Meu Diário
19/11/2018 02h01
O livro dos amigos e conhecidos - #3

Vitória
Recordo-me de que ela tinha para comigo um carinho especial, talvez pelo fato de morar muito próximo e viver enfiado na casa dela, ou porque havia de fato uma empatia muito grande entre nós dois, ela concedia a mim coisas e benesses que a nenhum outro neto eram dadas. Minha avó paterna tinha um olhar meigo e o sorriso suave, quase que um leve afrouxar da musculatura facial, algo singelo, porém, emblemático. Era com esse sorriso suave que me recebia, um sorriso de vó.
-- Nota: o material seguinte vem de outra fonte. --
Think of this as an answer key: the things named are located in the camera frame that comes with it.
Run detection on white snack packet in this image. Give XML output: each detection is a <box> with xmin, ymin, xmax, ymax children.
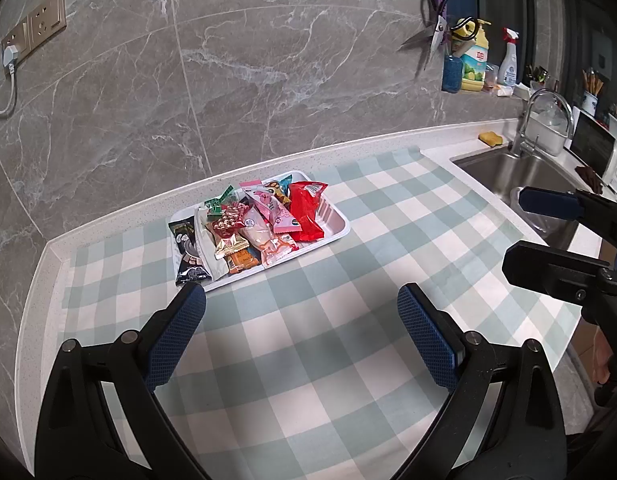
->
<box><xmin>194</xmin><ymin>207</ymin><xmax>230</xmax><ymax>281</ymax></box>

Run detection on red snack packet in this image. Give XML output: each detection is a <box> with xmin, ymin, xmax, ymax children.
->
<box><xmin>287</xmin><ymin>181</ymin><xmax>329</xmax><ymax>242</ymax></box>

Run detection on person's right hand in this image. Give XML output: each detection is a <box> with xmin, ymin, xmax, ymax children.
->
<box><xmin>591</xmin><ymin>330</ymin><xmax>614</xmax><ymax>386</ymax></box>

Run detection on red heart pattern packet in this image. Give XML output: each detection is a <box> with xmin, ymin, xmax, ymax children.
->
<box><xmin>211</xmin><ymin>199</ymin><xmax>249</xmax><ymax>241</ymax></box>

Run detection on green snack packet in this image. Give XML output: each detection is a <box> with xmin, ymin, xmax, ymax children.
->
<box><xmin>204</xmin><ymin>186</ymin><xmax>239</xmax><ymax>211</ymax></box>

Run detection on person's dark clothing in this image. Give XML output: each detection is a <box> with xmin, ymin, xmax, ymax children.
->
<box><xmin>565</xmin><ymin>400</ymin><xmax>617</xmax><ymax>480</ymax></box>

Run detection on blue white chopstick holder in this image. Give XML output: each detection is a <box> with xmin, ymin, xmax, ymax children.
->
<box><xmin>581</xmin><ymin>70</ymin><xmax>601</xmax><ymax>113</ymax></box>

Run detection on white plug with cable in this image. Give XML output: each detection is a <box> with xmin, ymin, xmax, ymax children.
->
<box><xmin>0</xmin><ymin>45</ymin><xmax>20</xmax><ymax>116</ymax></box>

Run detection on black snack packet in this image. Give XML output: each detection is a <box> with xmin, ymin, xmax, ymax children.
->
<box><xmin>169</xmin><ymin>217</ymin><xmax>212</xmax><ymax>287</ymax></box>

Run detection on yellow dish soap bottle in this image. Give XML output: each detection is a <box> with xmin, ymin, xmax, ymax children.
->
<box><xmin>461</xmin><ymin>19</ymin><xmax>491</xmax><ymax>93</ymax></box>

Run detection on black handled scissors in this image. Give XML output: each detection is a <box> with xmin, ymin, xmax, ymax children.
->
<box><xmin>451</xmin><ymin>16</ymin><xmax>480</xmax><ymax>58</ymax></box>

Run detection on white spray bottle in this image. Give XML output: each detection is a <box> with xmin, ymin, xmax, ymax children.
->
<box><xmin>498</xmin><ymin>27</ymin><xmax>520</xmax><ymax>88</ymax></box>

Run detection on pink snack packet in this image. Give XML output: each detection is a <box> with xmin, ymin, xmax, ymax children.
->
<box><xmin>240</xmin><ymin>180</ymin><xmax>296</xmax><ymax>236</ymax></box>

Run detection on dark brown cloth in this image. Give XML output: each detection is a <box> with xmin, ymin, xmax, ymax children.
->
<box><xmin>577</xmin><ymin>165</ymin><xmax>604</xmax><ymax>193</ymax></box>

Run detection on blue cup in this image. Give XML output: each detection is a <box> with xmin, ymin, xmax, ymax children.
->
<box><xmin>442</xmin><ymin>54</ymin><xmax>464</xmax><ymax>93</ymax></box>

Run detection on steel sink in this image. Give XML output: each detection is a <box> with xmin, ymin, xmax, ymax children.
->
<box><xmin>451</xmin><ymin>150</ymin><xmax>589</xmax><ymax>251</ymax></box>

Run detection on gold bread packet red label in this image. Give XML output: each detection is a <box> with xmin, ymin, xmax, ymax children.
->
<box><xmin>213</xmin><ymin>232</ymin><xmax>250</xmax><ymax>261</ymax></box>

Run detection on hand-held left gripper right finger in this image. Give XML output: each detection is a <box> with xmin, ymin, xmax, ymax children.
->
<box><xmin>391</xmin><ymin>282</ymin><xmax>569</xmax><ymax>480</ymax></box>

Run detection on hanging scissors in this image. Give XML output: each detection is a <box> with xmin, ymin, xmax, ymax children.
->
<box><xmin>422</xmin><ymin>0</ymin><xmax>451</xmax><ymax>72</ymax></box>

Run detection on orange snack packet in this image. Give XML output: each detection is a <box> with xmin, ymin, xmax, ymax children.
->
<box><xmin>226</xmin><ymin>250</ymin><xmax>263</xmax><ymax>276</ymax></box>

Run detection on white dish basket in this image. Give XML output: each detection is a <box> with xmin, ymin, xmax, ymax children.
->
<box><xmin>525</xmin><ymin>107</ymin><xmax>569</xmax><ymax>157</ymax></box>

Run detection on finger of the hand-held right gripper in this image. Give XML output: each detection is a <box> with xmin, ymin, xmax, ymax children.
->
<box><xmin>501</xmin><ymin>240</ymin><xmax>617</xmax><ymax>306</ymax></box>
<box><xmin>518</xmin><ymin>186</ymin><xmax>617</xmax><ymax>241</ymax></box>

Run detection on clear bun packet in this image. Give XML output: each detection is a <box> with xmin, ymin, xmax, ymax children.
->
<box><xmin>236</xmin><ymin>205</ymin><xmax>274</xmax><ymax>253</ymax></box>

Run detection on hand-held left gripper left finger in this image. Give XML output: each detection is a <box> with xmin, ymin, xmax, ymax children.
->
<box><xmin>34</xmin><ymin>281</ymin><xmax>212</xmax><ymax>480</ymax></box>

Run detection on steel faucet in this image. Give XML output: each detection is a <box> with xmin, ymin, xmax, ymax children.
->
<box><xmin>508</xmin><ymin>89</ymin><xmax>575</xmax><ymax>158</ymax></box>

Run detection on white microwave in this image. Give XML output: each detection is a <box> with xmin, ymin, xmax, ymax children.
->
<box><xmin>568</xmin><ymin>110</ymin><xmax>617</xmax><ymax>193</ymax></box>

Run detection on gold wall socket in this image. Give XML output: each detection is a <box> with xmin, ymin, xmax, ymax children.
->
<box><xmin>1</xmin><ymin>0</ymin><xmax>68</xmax><ymax>63</ymax></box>

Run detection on white plastic tray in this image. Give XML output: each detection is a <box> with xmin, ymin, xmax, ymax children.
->
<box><xmin>169</xmin><ymin>170</ymin><xmax>351</xmax><ymax>292</ymax></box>

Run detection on panda print snack packet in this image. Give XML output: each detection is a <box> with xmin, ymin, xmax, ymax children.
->
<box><xmin>266</xmin><ymin>174</ymin><xmax>295</xmax><ymax>206</ymax></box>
Mesmo quando eu pegava as samambaias enormes segurando numa das pontas e com o indicador e o dedão, numa velocidade constante deslizava de cima à baixo para ver e sentir o estalar miúdo de suas folhas se desgrudando do talo fazendo um amontoado na beira do xaxim, ainda assim ela não conseguia dar a impressão de que estava descontente, e menos ainda zangada. Sempre tinha um bolo, um doce guardado para quando eu chegasse. Certa vez, entre tantas, o bolo ainda estava no forno, pedi um pedaço e ela me disse que estava quente. Insisti novamente e ela me falou, - Bolo quente faz mal. Perguntei, de que tipo? Dá dor de barriga, respondeu. Ah! então pode me dar, se der dor de barriga eu vou no banheiro. Ela soltou um gargalhada como poucas. Algumas vezes ela me dava umas moedinhas, eram suficientes para comprar uma lata de leite condensado moça, não havia outras marcas, isso em 1962, e a mercearia ficava na esquina da mesma quadra.  Lá ia eu todo faceiro. Na volta passava direto pelo corredor de acesso ao quintal, subia num pé de goiaba e já com a lata furada em dois pontos, de um lado para beber e do outro para o ar sair, chupava até dar cócegas nos cantos da boca próximo à garganta. Que delícia! Mas isso me causou uma alergia, ou algo do tipo, fiquei bem uns dez anos sem poder ver a lata nas prateleiras dos mercados que já me coçava a garganta. Uma das coisas que mais eu gostava era de chegar na casa dela e pedir café com leite, pão e manteiga. A maneira como ela adoçava a xícara era diferente de todos os outros. Ela dava apenas meia volta na xícara, não completava o giro, levava a colher de um ponto até a metade e voltava de ré, não fazia o redemoinho. Achava isso engraçado e perguntava porque ela não fazia como todo mundo, girando por completo, ela não respondia, só me olhava e sorria. Isso se repetia sempre. Muito bom lembrar dela.